INSTRUCTIONS TO FOLLOW: Word for word, repeat each line of the listing below.

********

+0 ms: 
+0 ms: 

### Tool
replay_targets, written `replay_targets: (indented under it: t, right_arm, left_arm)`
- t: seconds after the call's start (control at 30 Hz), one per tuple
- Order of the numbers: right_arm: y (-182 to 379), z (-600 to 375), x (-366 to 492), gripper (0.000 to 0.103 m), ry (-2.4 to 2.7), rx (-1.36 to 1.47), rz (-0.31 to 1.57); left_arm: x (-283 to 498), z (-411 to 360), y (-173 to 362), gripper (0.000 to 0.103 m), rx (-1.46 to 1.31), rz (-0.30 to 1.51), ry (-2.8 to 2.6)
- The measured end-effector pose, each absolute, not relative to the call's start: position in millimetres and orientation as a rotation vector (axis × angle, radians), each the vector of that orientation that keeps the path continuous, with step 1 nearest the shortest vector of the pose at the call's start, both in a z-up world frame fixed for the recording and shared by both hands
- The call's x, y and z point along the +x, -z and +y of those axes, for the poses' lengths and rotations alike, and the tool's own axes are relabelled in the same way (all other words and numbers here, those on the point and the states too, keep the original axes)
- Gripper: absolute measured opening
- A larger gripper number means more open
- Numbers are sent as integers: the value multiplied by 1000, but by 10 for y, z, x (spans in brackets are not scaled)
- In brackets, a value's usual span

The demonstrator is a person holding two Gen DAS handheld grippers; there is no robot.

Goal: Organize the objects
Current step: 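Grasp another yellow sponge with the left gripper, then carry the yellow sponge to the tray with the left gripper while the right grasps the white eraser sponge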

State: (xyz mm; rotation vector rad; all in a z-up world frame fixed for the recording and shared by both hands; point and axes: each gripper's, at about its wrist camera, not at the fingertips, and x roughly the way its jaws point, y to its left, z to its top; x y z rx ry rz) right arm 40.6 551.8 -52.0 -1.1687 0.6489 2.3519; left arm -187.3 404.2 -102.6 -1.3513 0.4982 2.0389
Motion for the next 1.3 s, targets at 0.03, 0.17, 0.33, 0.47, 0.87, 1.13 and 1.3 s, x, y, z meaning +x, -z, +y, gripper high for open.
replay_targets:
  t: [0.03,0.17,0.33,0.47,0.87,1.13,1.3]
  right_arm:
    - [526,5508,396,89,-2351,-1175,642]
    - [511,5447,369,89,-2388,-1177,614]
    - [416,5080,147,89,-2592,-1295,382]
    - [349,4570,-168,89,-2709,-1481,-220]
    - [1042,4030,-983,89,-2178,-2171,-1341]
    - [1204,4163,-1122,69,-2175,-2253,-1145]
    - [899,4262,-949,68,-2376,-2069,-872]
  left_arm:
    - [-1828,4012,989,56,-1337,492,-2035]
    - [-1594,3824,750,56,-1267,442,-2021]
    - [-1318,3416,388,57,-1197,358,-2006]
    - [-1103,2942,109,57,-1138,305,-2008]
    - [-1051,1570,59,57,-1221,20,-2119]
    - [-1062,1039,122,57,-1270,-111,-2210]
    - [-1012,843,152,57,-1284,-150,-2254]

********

RESULT:
+0 ms: 
+0 ms: 

### Tool
replay_targets, written `replay_targets: (indented under it: t, right_arm, left_arm)`
- t: seconds after the call's start (control at 30 Hz), one per tuple
- Order of the numbers: right_arm: y (-182 to 379), z (-600 to 375), x (-366 to 492), gripper (0.000 to 0.103 m), ry (-2.4 to 2.7), rx (-1.36 to 1.47), rz (-0.31 to 1.57); left_arm: x (-283 to 498), z (-411 to 360), y (-173 to 362), gripper (0.000 to 0.103 m), rx (-1.46 to 1.31), rz (-0.30 to 1.51), ry (-2.8 to 2.6)
- The measured end-effector pose, each absolute, not relative to the call's start: position in millimetres and orientation as a rotation vector (axis × angle, radians), each the vector of that orientation that keeps the path continuous, with step 1 nearest the shortest vector of the pose at the call's start, both in a z-up world frame fixed for the recording and shared by both hands
- The call's x, y and z point along the +x, -z and +y of those axes, for the poses' lengths and rotations alike, and the tool's own axes are relabelled in the same way (all other words and numbers here, those on the point and the states too, keep the original axes)
- Gripper: absolute measured opening
- A larger gripper number means more open
- Numbers are sent as integers: the value multiplied by 1000, but by 10 for y, z, x (spans in brackets are not scaled)
- In brackets, a value's usual span

The demonstrator is a person holding two Gen DAS handheld grippers; there is no robot.

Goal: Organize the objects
Current step: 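Grasp another yellow sponge with the left gripper, then carry the yellow sponge to the tray with the left gripper while the right grasps the white eraser sponge
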
State: (xyz mm; rotation vector rad; all in a z-up world frame fixed for the recording and shared by both hands; point and axes: each gripper's, at about its wrist camera, not at the fingertips, and x roughly the way its jaws point, y to its left, z to its top; x y z rx ry rz) right arm 40.6 551.8 -52.0 -1.1687 0.6489 2.3519; left arm -187.3 404.2 -102.6 -1.3513 0.4982 2.0389
Motion for the next 1.3 s, targets at 0.03, 0.17, 0.33, 0.47, 0.87, 1.13 and 1.3 s, x, y, z meaning +x, -z, +y, gripper high for open.
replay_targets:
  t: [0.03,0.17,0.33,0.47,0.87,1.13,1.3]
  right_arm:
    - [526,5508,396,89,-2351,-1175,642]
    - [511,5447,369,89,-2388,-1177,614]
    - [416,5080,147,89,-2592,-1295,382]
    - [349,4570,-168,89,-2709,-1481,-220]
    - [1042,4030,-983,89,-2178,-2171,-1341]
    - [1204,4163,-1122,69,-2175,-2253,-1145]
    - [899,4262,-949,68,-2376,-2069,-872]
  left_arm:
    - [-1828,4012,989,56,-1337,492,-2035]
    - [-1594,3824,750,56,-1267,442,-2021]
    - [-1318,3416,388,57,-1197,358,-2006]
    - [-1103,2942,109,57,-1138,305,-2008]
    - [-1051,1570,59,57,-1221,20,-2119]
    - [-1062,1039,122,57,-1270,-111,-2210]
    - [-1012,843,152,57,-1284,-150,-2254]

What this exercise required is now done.